> _Records to process_:
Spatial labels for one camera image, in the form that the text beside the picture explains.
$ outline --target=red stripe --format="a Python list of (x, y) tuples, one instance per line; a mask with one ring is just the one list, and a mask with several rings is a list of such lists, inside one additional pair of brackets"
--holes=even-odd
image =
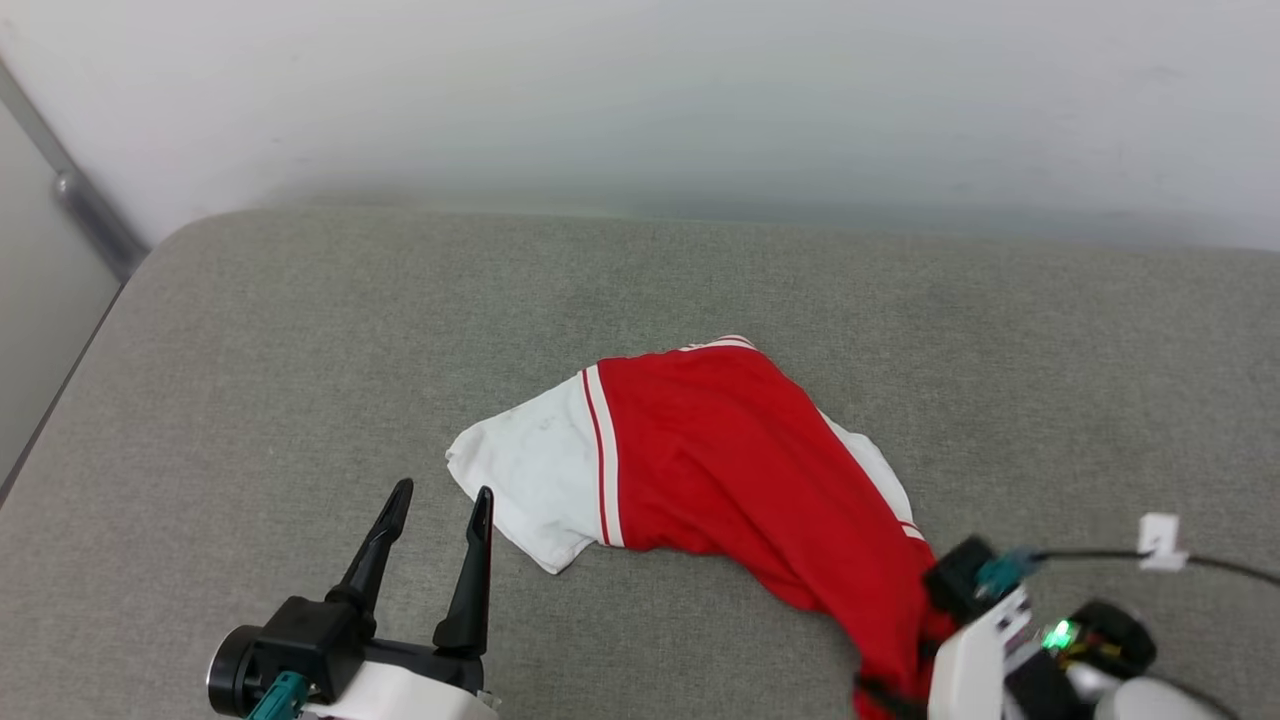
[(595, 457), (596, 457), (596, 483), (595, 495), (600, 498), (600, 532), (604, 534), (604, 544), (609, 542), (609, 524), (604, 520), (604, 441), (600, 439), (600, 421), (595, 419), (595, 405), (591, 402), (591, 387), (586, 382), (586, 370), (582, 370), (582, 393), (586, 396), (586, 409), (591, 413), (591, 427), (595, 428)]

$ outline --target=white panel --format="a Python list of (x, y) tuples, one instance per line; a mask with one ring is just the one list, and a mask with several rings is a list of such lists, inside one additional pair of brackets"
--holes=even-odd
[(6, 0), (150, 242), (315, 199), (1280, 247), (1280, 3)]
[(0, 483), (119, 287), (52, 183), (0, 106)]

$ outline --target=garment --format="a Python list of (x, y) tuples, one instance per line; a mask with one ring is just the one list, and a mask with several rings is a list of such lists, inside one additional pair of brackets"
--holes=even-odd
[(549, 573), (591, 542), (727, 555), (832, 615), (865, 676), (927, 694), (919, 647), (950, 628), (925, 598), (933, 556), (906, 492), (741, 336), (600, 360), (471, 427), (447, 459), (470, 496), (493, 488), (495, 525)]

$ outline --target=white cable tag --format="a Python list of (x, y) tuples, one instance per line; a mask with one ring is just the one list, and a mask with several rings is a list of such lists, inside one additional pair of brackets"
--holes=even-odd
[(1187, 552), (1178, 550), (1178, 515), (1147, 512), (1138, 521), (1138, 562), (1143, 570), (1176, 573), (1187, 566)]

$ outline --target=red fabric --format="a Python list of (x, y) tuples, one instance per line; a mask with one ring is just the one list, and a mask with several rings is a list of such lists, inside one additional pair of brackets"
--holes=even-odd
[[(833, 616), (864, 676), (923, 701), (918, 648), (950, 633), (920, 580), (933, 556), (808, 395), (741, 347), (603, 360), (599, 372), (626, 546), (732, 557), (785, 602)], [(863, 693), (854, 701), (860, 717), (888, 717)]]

> _Activity_:
The answer should contain every line of the material exactly as written and no pictures.

> _Task solution_:
Spatial labels for one camera image, in the form that the text beside the picture explains.
$ outline --target=red stripe --format="a Python list of (x, y) tuples, one instance per line; a mask with one ring is just the one list, and a mask with several rings is a list of such lists, inside one additional pair of brackets"
--holes=even-odd
image =
[(595, 457), (596, 457), (596, 483), (595, 495), (600, 498), (600, 532), (604, 534), (604, 544), (609, 542), (609, 524), (604, 520), (604, 441), (600, 439), (600, 421), (595, 419), (595, 405), (591, 402), (591, 387), (586, 382), (586, 370), (582, 370), (582, 393), (586, 396), (586, 409), (591, 413), (591, 427), (595, 428)]

$ outline --target=white panel --format="a Python list of (x, y) tuples, one instance per line; a mask with one ring is just the one list, and a mask with several rings is a list of such lists, inside one additional pair of brackets"
--holes=even-odd
[(6, 0), (150, 242), (315, 199), (1280, 247), (1280, 3)]
[(0, 483), (119, 287), (52, 183), (0, 106)]

$ outline --target=garment --format="a Python list of (x, y) tuples, one instance per line; a mask with one ring is just the one list, and a mask with several rings is a list of such lists, inside one additional pair of brackets"
--holes=even-odd
[(549, 573), (591, 542), (727, 555), (832, 615), (865, 676), (927, 694), (919, 647), (950, 628), (925, 598), (933, 556), (906, 492), (741, 336), (600, 360), (471, 427), (447, 459), (470, 496), (493, 488), (495, 525)]

$ outline --target=white cable tag --format="a Python list of (x, y) tuples, one instance per line; a mask with one ring is just the one list, and a mask with several rings is a list of such lists, inside one additional pair of brackets"
--holes=even-odd
[(1187, 552), (1178, 550), (1178, 515), (1147, 512), (1138, 521), (1138, 562), (1143, 570), (1176, 573), (1187, 566)]

$ outline --target=red fabric --format="a Python list of (x, y) tuples, one instance per line; a mask with one ring is just the one list, and a mask with several rings is a list of such lists, inside one additional pair of brackets"
--holes=even-odd
[[(833, 616), (864, 676), (923, 701), (918, 648), (950, 633), (920, 580), (933, 556), (808, 395), (741, 347), (603, 360), (599, 372), (626, 546), (732, 557), (785, 602)], [(863, 693), (854, 701), (860, 717), (888, 717)]]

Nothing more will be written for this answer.